Same electrophoresys but after a longer period run:

• Ladder:

• 100-10.000 bp (Fermentas)

• Gel Agarose concentration:

• 1,0%

Samples:

• Gel 2: Same of Gel1!

• HlyA+Terminator (E-X)/ HlyA+Terminator (E-X)/ HlyA+Terminator (E-X)/ HlyA+Terminator (E-X)/ SoxS+RBS+GFP (E-S)/ SoxS+RBS+GFP (E-S)/ RBS+HlyD+TolC+Terminator (E-X)/ RBS+HlyD+TolC+Terminator (E-X)/ RBS+HlyD+TolC+Terminator (E-X)/ RBS+HlyD+TolC+Terminator (E-X)/ SoxS+RBS+IL 10 (E-S)/ SoxS+RBS+IL 10 (E-S)/ flHDC+RBS+HlyB (E-S)/ flHDC+RBS+HlyB (E-S)/flHDC+RBS+IL 12 (E-S)/ flHDC+RBS+GFP (E-S)/

Results:

• RBS+HlyD+TolC+Terminator has two bands, but the smaller one can be the closed vector while the larger ones can be the linearized vector. We cut the larger ones.

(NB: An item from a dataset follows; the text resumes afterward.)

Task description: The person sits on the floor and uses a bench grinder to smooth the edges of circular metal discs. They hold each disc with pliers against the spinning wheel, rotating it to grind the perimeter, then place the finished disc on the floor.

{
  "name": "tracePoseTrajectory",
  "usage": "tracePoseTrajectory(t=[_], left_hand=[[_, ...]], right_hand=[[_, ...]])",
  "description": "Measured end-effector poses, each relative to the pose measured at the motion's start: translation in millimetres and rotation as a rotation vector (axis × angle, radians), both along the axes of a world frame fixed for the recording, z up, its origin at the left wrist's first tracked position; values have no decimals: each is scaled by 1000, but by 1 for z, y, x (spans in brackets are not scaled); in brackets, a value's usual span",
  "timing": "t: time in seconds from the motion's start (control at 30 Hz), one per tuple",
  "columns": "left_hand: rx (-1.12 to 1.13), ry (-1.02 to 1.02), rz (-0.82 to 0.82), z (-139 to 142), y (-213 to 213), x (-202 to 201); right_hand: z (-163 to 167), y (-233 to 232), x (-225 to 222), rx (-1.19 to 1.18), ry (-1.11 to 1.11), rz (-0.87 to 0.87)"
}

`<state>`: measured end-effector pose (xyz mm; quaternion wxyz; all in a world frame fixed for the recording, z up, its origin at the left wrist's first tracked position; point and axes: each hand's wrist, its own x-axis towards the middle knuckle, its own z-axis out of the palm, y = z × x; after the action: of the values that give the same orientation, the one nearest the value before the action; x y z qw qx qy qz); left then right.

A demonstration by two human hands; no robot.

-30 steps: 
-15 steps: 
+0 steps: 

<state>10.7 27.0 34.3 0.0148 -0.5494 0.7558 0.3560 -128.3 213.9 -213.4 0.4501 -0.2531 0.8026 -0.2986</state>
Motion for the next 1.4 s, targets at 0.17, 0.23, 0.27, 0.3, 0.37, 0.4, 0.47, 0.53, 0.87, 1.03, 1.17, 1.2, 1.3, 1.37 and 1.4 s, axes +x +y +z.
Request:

Quantification of digestion:

Objective:

Electrophoresis Gel 3, 31/08/2011.
Gel 3: HlyA+T (E-X) 1/ HlyA+T (E-X) 2/ HlyA+T (E-X) 3/ HlyA+T (E-X) 4/ SoxS+RBS+IL10 (E-S) 1/ SoxS+RBS+IL10 (E-S) 2/ RBS+HlyD+TolC+T (E-X) 1/ RBS+HlyD+TolC+T (E-X) 2/ RBS+HlyD+TolC+T (E-X) 3/ RBS+HlyD+TolC+T (E-X) 4/ / flHDC+RBS+HlyB (E-S) 1/ flHDC+RBS+HlyB (E-S) 2/ SoxS+RBS+GFP (E-S) 1/ SoxS+RBS+GFP (E-S) 1

• Quantification of samples purified from the gel

• Ladder:

• 100-10.000 bp (Fermentas)

• Gel Agarose concentration:

• 1,0%
• Gel 3:

• HlyA+T (E-X) 1/ HlyA+T (E-X) 2/ HlyA+T (E-X) 3/ HlyA+T (E-X) 4/ SoxS+RBS+IL10 (E-S) 1/ SoxS+RBS+IL10 (E-S) 2/ RBS+HlyD+TolC+T (E-X) 1/ RBS+HlyD+TolC+T (E-X) 2/ RBS+HlyD+TolC+T (E-X) 3/ RBS+HlyD+TolC+T (E-X) 4/ / flHDC+RBS+HlyB (E-S) 1/ flHDC+RBS+HlyB (E-S) 2/ SoxS+RBS+GFP (E-S) 1/ SoxS+RBS+GFP (E-S) 1

• Other tasks made today:

1. Ligation of samples purified from the gel
2. Transformation and platting
3. Inoculation of fLHDC+RBS+GFP C6 from permanent culture and new colonies of fLHDC+RBS+ IL12 from the plate (C8, C9,C10,C11).